There’s a fascinating dichotomy in artificial intelligence between statistics and rules, machine learning and expert systems. Newcomers to artificial intelligence (AI) regard machine learning as innately superior to brittle rules-based systems, while the history of this field reveals both rules and probabilistic learning are integral components of AI.This fact is perhaps nowhere truer than in establishing explainable AI, which is central to the long-term business value of AI front-office use cases.
Granted, simple machine learning can automate backend processes. However, the full extent of deep learning or complex neural networks — which are much more accurate than basic machine learning — for mission-critical decision-making and action requires explainability.
Using rules (and rules-based systems) to explicate machine learning results creates explainable AI. Many of the far-reaching applications of AI at the enterprise level — deploying it to combat financial crimes, to predict an individual’s immediate and long-term future in health care, for example — require explainable AI that’s fair, transparent and regulatory compliant.
The learning capability of statistical AI excels at sophisticated pattern recognition to determine signals presaging events. In health care, machine learning is helpful for combining innumerable factors to determine the likelihood of a patient needing intubation within a defined time period or being at risk of heart failure. In finance, analysis of a markedly different, yet equally broad, range of data can denote complicated money laundering networks that span continents or the most advantageous person to offer a specific mortgage type.
Explainability issues arise because machine learning outputs are numerical; deep neural networks are so opaque that users don’t necessarily know which factor contributed to what aspect of the resulting score. There are several emergent techniques for increasing explainability and interpretability of machine learning results. After organizations gain insight into the black box of intricate machine learning models, the best way to explain those results to customers, regulators and legal entities is to translate them into rules that, by their very definition, offer full transparency for explainable AI. Rules can also highlight points of bias in models.
Contemporary explainability techniques, or adjusting the weights and measures of model inputs to determine their effects on outputs, is merely the first step toward explainable AI. Once those factors are identified for why model results are produced, enumerating them with rules makes even the densest deep learning models transparent. What makes the knowledge-base side of AI so influential during its formative years is predicated on rules and may prove influential for deploying them to explain machine learning results.

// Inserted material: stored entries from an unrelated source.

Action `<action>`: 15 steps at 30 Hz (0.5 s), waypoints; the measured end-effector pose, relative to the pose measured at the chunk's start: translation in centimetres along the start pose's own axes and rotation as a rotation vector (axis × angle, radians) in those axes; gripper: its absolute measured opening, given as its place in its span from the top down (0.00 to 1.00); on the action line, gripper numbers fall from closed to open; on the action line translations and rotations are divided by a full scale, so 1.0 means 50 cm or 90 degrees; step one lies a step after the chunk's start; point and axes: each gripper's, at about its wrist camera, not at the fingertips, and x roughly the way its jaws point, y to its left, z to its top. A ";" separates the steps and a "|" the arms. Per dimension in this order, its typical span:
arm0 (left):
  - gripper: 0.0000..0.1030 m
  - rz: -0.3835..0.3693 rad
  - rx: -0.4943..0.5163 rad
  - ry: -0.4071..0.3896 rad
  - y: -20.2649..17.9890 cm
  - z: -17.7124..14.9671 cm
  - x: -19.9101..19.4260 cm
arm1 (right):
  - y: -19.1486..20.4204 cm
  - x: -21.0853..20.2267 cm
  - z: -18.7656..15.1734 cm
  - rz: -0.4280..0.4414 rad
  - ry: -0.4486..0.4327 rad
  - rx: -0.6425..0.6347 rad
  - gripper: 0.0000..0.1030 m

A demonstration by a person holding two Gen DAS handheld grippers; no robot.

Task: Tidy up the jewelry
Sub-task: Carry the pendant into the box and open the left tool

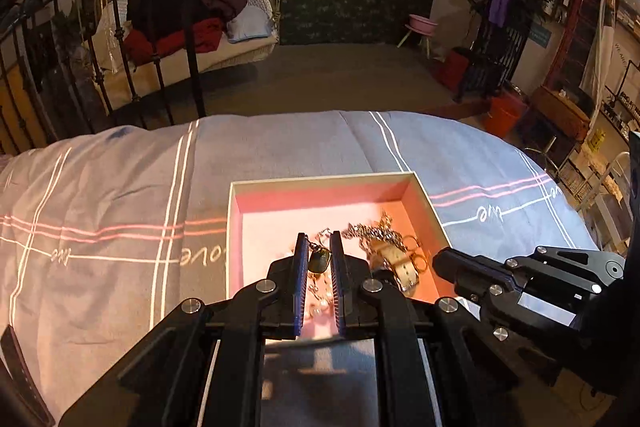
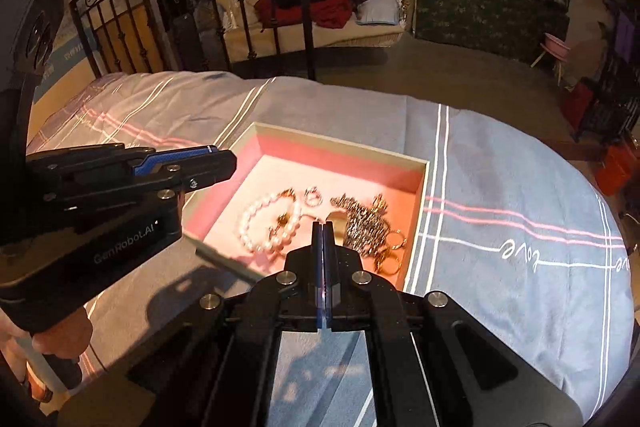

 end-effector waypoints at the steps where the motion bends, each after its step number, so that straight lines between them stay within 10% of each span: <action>1: 0.90 0.005 -0.001 0.004 0.000 0.013 0.006 | -0.005 0.002 0.013 -0.004 -0.006 0.006 0.99; 15: 0.90 0.030 -0.002 0.034 -0.001 0.030 0.059 | -0.023 0.037 0.047 -0.012 0.012 0.005 0.99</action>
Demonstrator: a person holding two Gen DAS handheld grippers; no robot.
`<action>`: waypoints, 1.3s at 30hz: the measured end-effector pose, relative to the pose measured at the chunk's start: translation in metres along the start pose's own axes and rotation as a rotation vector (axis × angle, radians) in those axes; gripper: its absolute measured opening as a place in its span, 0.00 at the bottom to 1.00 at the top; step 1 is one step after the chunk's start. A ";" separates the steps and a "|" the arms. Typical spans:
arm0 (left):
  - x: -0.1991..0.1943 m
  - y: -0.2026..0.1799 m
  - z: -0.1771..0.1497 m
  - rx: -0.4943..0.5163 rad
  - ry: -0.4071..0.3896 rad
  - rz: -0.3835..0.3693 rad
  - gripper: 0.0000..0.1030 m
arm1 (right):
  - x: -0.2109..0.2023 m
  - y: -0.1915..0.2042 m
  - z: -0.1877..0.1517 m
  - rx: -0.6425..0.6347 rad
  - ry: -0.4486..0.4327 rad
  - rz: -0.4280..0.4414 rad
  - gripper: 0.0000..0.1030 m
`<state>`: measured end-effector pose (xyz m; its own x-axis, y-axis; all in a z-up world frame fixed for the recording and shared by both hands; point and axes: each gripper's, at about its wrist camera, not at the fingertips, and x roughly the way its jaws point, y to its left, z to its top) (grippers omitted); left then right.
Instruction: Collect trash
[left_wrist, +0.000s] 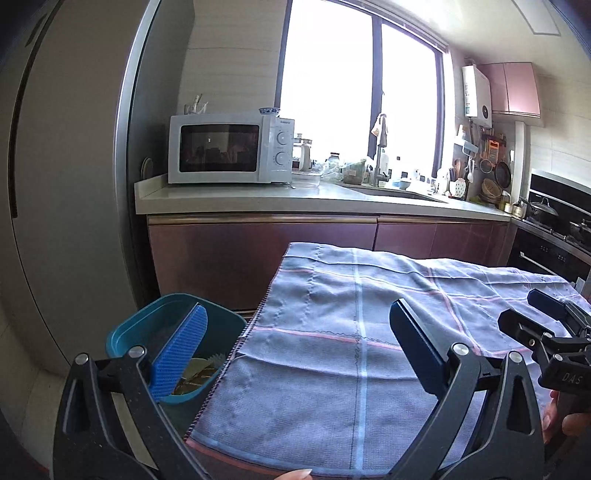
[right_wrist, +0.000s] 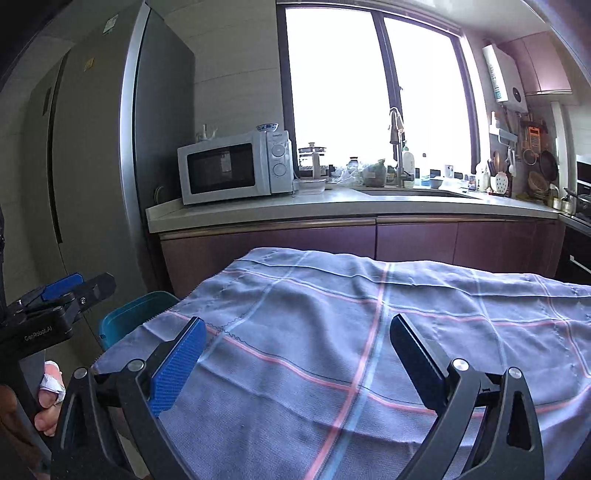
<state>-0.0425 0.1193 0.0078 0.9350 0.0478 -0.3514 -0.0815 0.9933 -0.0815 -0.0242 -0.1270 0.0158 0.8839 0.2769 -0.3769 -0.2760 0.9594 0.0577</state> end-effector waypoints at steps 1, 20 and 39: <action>0.001 -0.004 0.001 0.006 -0.002 -0.004 0.94 | -0.004 -0.003 -0.001 0.002 -0.013 -0.016 0.93; -0.002 -0.043 -0.005 0.052 -0.018 -0.020 0.95 | -0.025 -0.021 -0.008 0.027 -0.052 -0.079 0.93; -0.003 -0.037 -0.004 0.039 -0.004 0.002 0.95 | -0.021 -0.015 -0.011 0.025 -0.030 -0.066 0.93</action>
<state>-0.0433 0.0822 0.0077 0.9362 0.0498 -0.3480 -0.0695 0.9966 -0.0444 -0.0428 -0.1473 0.0130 0.9109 0.2139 -0.3527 -0.2073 0.9766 0.0569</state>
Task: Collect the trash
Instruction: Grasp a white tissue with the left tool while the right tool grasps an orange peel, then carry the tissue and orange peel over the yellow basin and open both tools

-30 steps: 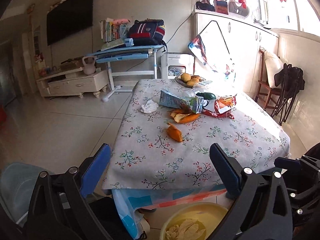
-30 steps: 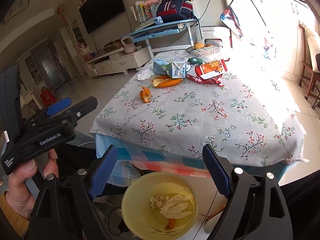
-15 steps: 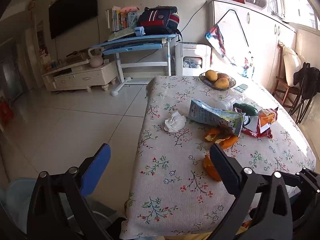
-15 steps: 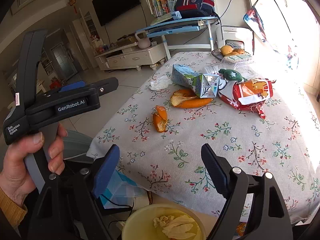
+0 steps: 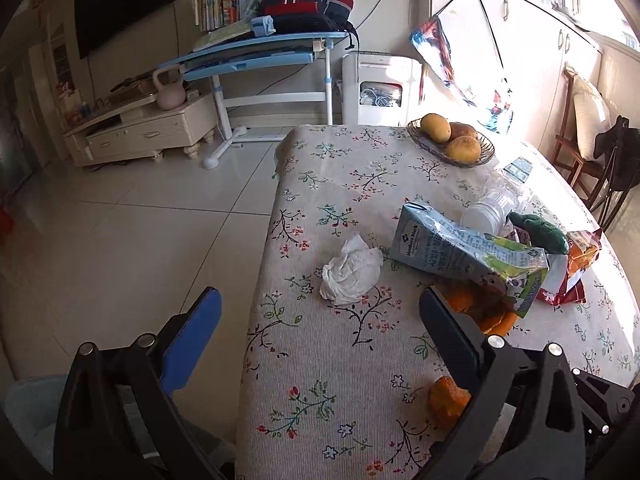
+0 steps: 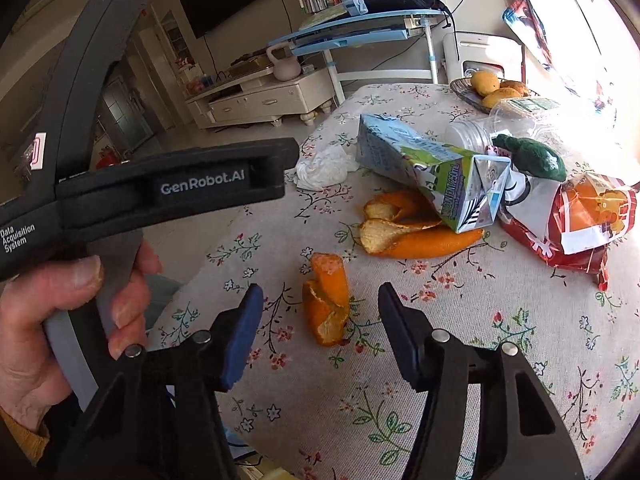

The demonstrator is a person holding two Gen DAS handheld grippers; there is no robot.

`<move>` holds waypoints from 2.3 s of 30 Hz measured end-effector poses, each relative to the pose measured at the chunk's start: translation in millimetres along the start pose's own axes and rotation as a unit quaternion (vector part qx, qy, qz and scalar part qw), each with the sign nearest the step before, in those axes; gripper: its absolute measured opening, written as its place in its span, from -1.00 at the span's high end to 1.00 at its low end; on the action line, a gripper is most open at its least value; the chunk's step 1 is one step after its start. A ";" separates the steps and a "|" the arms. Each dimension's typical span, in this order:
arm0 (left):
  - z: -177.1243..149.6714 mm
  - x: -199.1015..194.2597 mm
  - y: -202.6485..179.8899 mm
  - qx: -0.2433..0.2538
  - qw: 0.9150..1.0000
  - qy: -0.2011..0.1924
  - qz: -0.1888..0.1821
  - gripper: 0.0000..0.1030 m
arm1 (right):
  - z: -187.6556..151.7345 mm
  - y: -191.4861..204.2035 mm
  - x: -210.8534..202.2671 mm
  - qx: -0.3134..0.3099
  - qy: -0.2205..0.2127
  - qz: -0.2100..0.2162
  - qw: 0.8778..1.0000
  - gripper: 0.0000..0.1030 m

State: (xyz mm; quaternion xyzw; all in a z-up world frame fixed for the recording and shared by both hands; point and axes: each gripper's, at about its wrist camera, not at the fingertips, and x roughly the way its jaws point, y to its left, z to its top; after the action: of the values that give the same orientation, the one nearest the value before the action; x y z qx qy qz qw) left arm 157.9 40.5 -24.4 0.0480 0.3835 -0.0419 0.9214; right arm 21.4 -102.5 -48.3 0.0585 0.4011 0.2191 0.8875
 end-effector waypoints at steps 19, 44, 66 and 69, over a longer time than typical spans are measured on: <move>17.0 73.7 -20.8 0.038 0.996 0.058 -0.050 0.42 | -3.4 -32.8 -17.5 0.015 0.020 0.018 1.000 0.58; -48.8 -106.0 -45.7 0.008 0.992 -0.082 -0.090 0.56 | -15.7 -74.1 -137.9 0.077 -0.117 -0.004 0.990 0.58; -99.3 -139.1 -58.5 0.018 0.992 -0.080 -0.100 0.57 | -81.9 -44.3 -149.1 0.060 -0.074 0.020 0.995 0.58; -105.3 -144.0 -59.7 0.017 0.992 -0.080 -0.101 0.57 | -94.4 -36.4 -148.6 0.055 -0.058 0.026 0.996 0.58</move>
State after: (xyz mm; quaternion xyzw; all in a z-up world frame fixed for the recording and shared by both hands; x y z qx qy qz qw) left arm -24.0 -0.2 0.7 0.0210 0.3110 -0.1452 0.9390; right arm -122.3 -206.7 -19.9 0.1305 0.3590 0.2161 0.8986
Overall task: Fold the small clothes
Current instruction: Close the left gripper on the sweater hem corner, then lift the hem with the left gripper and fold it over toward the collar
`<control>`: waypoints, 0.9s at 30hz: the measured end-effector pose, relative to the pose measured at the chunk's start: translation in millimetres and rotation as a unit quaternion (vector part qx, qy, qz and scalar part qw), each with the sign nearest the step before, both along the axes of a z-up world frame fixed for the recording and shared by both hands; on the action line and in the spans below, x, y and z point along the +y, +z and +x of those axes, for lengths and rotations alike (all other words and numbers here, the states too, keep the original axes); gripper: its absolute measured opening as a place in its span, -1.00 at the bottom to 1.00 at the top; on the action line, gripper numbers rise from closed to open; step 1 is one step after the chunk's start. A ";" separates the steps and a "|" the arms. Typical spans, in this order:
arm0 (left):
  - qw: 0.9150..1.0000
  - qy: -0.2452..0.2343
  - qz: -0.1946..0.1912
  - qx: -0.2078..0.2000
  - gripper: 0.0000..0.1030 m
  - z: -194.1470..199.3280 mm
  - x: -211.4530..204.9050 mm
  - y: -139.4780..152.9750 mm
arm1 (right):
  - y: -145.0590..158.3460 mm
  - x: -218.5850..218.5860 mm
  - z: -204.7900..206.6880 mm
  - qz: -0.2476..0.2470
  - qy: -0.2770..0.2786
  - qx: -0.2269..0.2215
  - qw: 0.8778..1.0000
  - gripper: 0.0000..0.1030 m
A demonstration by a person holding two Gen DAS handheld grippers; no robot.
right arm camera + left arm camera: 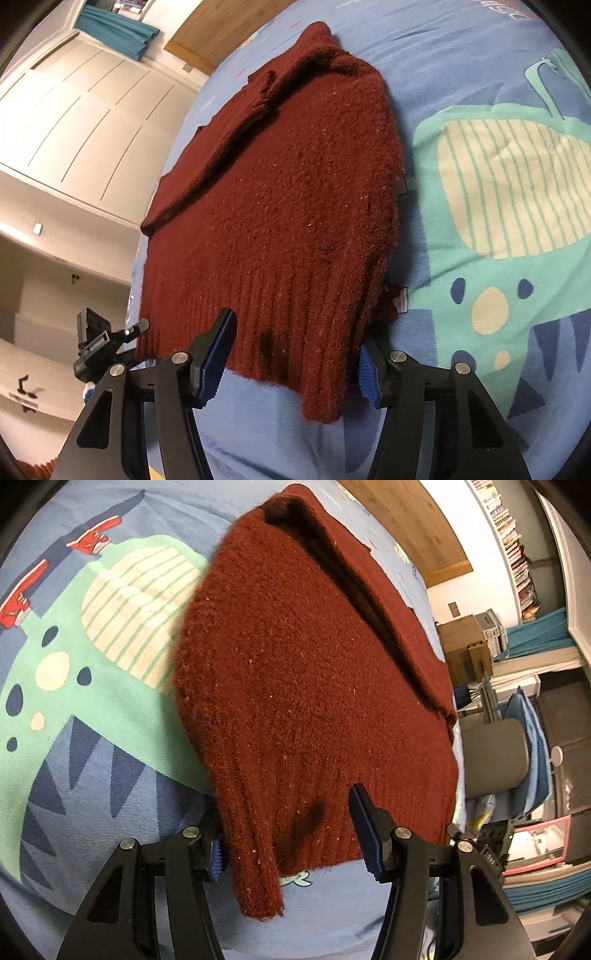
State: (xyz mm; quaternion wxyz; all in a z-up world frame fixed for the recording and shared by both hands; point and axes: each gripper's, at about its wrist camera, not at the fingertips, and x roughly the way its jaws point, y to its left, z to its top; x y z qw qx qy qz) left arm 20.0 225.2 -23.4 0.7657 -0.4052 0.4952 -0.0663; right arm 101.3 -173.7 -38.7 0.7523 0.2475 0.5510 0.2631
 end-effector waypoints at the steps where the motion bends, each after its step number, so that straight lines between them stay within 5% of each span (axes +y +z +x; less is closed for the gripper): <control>1: 1.000 0.002 -0.005 -0.001 -0.02 0.6 1.8 -0.8 | -0.1 0.7 0.0 0.002 0.001 0.001 1.000 0.15; 7: 1.000 0.000 -0.014 -0.003 -0.04 8.3 6.8 -1.4 | -0.1 5.4 2.4 0.003 0.003 0.005 1.000 0.09; 12: 1.000 0.005 -0.014 0.000 -0.32 10.6 11.9 -1.7 | -3.2 0.8 1.9 0.012 -0.001 0.014 1.000 -0.58; 19: 1.000 0.011 -0.015 0.003 -0.72 11.3 7.5 -1.7 | -0.8 2.0 3.0 0.019 0.003 0.013 1.000 -0.73; 27: 0.999 0.014 -0.028 -0.017 -0.80 11.3 14.5 10.2 | 5.4 -0.5 6.5 0.043 0.007 0.005 0.999 -0.81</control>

Rules are repeatable, consistently producing the same output; statistical machine learning outputs are tenuous at best. Incorporating knowledge-based AI systems involving Prolog or other aspects of symbolic reasoning can codify intricate explanations of machine learning results into sustainable rules that are optimal for satisfying regulators and consumers in health care, finance and other verticals. Unlike machine learning, the semantic inferencing of the knowledgebase side of AI understands the meaning of its processing results, which is valuable for deriving rules for machine learning outputs.
The final component of using rules for explainable AI involves additional machine learning. It’s necessary to run machine learning on the results of action created from machine learning models to see if the outcomes were actually beneficial or to determine if there’s some way for them to be improved. Thus, when micro-segmenting which members of a suburban population with minimum education qualification and income are most appropriate for a particular annuity offering, for example, it’s important to run machine learning to see how that offering impacts both the financial institution and its customers to see if they really gained from it. Results of this feedback loop can influence the rules for explaining the results of the original machine learning models used to make this decision or indicate necessary changes to the model and its input data.
The Need For Explainable AI
The fundamental necessity for explainable AI spans regulatory compliance, fairness, transparency, ethics and lack of bias — although this is not a complete list. For example, the effectiveness of counteracting financial crimes and increasing revenues from advanced machine learning predictions in financial services could be greatly enhanced by deploying more accurate deep learning models. But all of this would be arduous to explain to regulators. Translating those results into explainable rules is the basis for more widespread AI deployments producing a more meaningful impact on society.